INSTRUCTIONS TO FOLLOW:
The reply must consist of the complete listing, reproduced exactly, with no images included.

-*-

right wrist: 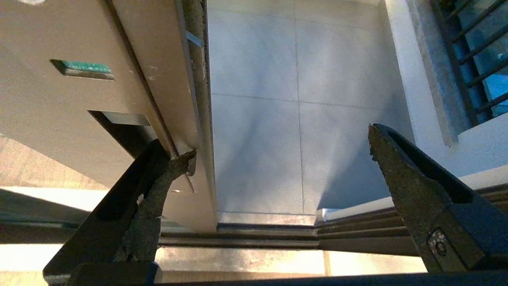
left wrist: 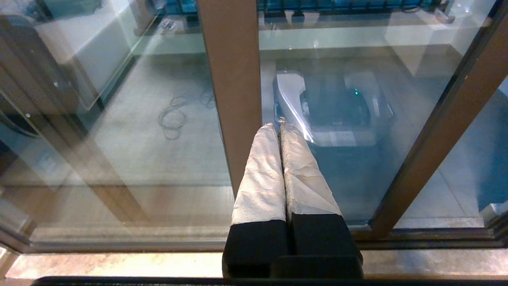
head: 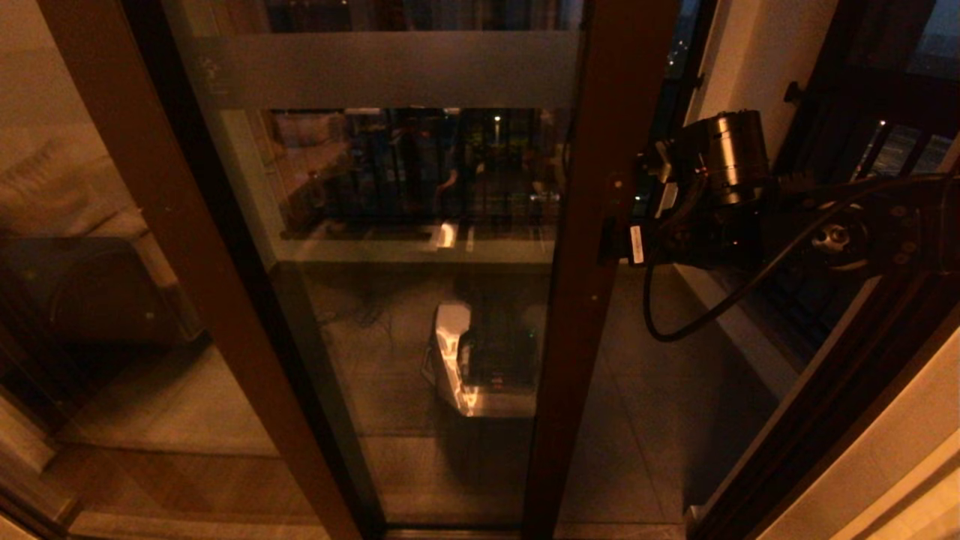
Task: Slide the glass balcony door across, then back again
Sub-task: Close the slid door
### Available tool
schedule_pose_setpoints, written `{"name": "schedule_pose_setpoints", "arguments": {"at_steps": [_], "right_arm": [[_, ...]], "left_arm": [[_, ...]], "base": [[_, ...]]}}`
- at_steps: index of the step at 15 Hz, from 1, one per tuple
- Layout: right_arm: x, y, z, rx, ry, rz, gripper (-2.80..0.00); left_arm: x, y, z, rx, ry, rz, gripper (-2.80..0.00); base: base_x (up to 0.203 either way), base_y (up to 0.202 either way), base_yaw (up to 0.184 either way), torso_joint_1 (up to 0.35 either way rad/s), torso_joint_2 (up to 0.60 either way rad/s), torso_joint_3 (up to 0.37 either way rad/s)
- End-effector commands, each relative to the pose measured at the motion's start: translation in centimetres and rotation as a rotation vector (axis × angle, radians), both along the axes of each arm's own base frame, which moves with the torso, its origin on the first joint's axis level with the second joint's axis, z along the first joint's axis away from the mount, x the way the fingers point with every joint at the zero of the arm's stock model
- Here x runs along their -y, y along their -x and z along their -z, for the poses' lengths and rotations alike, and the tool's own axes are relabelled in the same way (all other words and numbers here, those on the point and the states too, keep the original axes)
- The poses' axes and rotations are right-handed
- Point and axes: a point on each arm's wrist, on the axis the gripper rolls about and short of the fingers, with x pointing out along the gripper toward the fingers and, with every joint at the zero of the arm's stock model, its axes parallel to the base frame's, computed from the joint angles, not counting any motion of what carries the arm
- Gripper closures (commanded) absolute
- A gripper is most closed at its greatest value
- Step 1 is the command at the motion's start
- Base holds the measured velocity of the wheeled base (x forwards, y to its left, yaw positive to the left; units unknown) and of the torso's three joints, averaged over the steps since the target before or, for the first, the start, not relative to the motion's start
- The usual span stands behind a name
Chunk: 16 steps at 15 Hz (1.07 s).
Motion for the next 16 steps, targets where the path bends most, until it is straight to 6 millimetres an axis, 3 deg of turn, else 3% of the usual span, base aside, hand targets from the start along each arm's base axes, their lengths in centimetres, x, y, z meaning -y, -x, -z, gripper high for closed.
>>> {"name": "schedule_pose_setpoints", "arguments": {"at_steps": [1,8,16], "right_arm": [[0.2,0.2,0.1,0.009,-0.003,0.006,-2.80],[1.0,1.4,-0.3,0.011,-0.006,0.014,-2.80],[1.2,1.9,0.7,0.007,-0.004,0.015,-2.80]], "left_arm": [[0.0,0.0,0.0,-0.001,-0.001,0.000,0.00],[0.0,0.0,0.0,-0.002,-0.001,0.000,0.00],[0.0,0.0,0.0,-0.001,-0.001,0.000,0.00]], "base": [[0.000,0.000,0.000,0.000,0.00,0.000],[0.000,0.000,0.000,0.000,0.00,0.000],[0.000,0.000,0.000,0.000,0.00,0.000]]}}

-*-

TASK SOLUTION:
right wrist: 
left wrist: 
head: 
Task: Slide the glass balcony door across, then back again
Sub-task: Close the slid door
### Available tool
schedule_pose_setpoints, written `{"name": "schedule_pose_setpoints", "arguments": {"at_steps": [_], "right_arm": [[_, ...]], "left_arm": [[_, ...]], "base": [[_, ...]]}}`
- at_steps: index of the step at 15 Hz, from 1, one per tuple
- Layout: right_arm: x, y, z, rx, ry, rz, gripper (-2.80..0.00); left_arm: x, y, z, rx, ry, rz, gripper (-2.80..0.00); base: base_x (up to 0.203 either way), base_y (up to 0.202 either way), base_yaw (up to 0.184 either way), torso_joint_1 (up to 0.35 either way rad/s), torso_joint_2 (up to 0.60 either way rad/s), torso_joint_3 (up to 0.37 either way rad/s)
- End-effector commands, each relative to the pose measured at the motion's start: translation in centimetres and rotation as a rotation vector (axis × angle, radians), both along the axes of each arm's own base frame, which moves with the torso, its origin on the first joint's axis level with the second joint's axis, z along the first joint's axis away from the mount, x the way the fingers point with every joint at the zero of the arm's stock model
- Here x runs along their -y, y along their -x and z along their -z, for the poses' lengths and rotations alike, and the tool's own axes are relabelled in the same way (all other words and numbers here, those on the point and the states too, keep the original axes)
- The poses' axes and rotations are right-handed
- Point and axes: a point on each arm's wrist, on the axis the gripper rolls about and short of the fingers, with x pointing out along the gripper toward the fingers and, with every joint at the zero of the arm's stock model, its axes parallel to the base frame's, computed from the joint angles, not counting any motion of what carries the arm
- Gripper closures (commanded) absolute
- A gripper is most closed at its greatest value
- Step 1 is the command at the motion's start
- Base holds the measured velocity of the wheeled base (x forwards, y to its left, yaw positive to the left; units unknown) and of the torso's three joints, averaged over the steps since the target before or, for the first, the start, not relative to the motion's start
- The usual span stands behind a name
Chunk: 16 steps at 15 Hz (1.07 s).
Motion for the next 16 steps, targets where the path bends most, until it is straight to 6 millimetres an axis, 3 deg of turn, else 3% of the usual span, base aside, hand targets from the start along each arm's base axes, their lengths in centimetres, x, y, z meaning -y, -x, -z, gripper high for closed.
>>> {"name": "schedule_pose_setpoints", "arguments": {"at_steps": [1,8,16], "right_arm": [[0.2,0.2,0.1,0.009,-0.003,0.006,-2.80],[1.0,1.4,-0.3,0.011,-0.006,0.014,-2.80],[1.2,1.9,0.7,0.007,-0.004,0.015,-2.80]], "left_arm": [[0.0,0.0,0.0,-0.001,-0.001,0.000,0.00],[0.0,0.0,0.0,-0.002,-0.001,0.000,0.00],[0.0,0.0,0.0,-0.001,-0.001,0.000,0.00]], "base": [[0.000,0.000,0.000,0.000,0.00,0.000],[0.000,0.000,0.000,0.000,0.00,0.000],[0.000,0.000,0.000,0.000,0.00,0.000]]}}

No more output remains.